The Subject of <i>Piers Plowman</i>.

The Subject of Piers Plowman.

Traditional criticism of PPl is hampered by methodological assumptions and a critical vocabulary that approach the first-person subject as a narrative and discursive continuity, attempt to find a unity and authorial intention through an understanding of the poem’s subject and dream-vision genre, and defend the orthodoxy and univalence of WL’s work. Modern theory, on the other hand, allows us to approach the text as “concerned with contradictions in the social formation and the subject, and with the discourses of power whose intersection conveys those contradictions,” as well as to view the poem as a dialogic text that admits several voices, discourses, and subjectivities, as an analysis of subjectivity itself. First person singular asides in the poem at times appear to belong to the Dreamer, at times to the author, at times to neither.

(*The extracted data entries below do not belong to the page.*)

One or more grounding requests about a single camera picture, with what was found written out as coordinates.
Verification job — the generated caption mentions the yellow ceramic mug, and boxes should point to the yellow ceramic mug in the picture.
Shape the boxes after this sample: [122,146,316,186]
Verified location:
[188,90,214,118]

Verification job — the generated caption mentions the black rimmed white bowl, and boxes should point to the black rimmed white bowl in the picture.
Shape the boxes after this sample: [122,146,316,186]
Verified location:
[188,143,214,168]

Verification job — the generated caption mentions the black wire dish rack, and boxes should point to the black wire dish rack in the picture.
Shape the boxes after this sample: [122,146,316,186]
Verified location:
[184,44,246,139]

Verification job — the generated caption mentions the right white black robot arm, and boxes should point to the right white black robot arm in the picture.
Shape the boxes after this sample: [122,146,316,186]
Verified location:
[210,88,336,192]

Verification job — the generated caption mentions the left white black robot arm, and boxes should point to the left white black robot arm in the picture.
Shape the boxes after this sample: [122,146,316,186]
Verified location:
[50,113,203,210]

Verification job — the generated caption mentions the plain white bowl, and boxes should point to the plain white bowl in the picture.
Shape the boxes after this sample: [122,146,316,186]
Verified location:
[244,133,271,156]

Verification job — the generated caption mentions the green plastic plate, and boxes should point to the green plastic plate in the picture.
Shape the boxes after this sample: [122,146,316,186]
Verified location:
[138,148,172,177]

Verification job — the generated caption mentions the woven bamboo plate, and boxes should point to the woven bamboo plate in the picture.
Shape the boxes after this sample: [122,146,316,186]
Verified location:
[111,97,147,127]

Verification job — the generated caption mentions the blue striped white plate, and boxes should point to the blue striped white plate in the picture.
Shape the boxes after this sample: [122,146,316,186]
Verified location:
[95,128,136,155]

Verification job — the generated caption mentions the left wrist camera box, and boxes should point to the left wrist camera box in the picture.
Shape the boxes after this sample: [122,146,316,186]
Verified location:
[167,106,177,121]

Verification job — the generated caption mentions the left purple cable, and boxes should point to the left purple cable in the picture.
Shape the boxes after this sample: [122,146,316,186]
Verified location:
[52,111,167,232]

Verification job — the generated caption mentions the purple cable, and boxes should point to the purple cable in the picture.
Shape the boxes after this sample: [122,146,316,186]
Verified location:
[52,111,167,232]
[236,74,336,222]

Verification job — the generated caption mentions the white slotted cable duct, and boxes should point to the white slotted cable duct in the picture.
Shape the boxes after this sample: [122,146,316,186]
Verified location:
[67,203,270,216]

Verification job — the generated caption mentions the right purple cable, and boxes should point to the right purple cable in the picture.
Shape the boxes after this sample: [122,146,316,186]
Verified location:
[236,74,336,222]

The subject persona is presented with many, sometimes contradictory attributes; he exists as an unstable analogy, standing in metonymic relation to the world in its problems and contradictions. As a character in a narrative, Will responds differently in different discourses: as dreamer, penitent, scholar, etc. As actant Will functions mainly in terms of disjunction and deferment and “the sudden substitution of one sort of discourse for another.” PPl does not move from a failed attempt to reform society to an acknowledgment that social reform is achieved only through reform of the individual, for the poem’s values are collective throughout. WL employs monologic penitential manuals in a dialogic fashion, in which they are put in competition with other discourses, and what was designed to mediate subjectivity is itself mediated and de-authorized. PPl reverses the normal and expected order of its structure, in that it asserts through the inspiration of the poet and the lay mediator Piers that the mediation of divinely sanctioned authority for man to gain transcendent knowledge may not be necessary. As such, there are affinities to the via positiva of late medieval lay piety. WL can be compared with Margery Kempe: the works of both are dialogic accounts of subjectivity; they aim at perfection and have a strongly social concern; they attempt to maintain an uneasy subjection to ecclesiastical power; and they center on subjects who “appear to be preposterous vessels of unmediated divine grace.”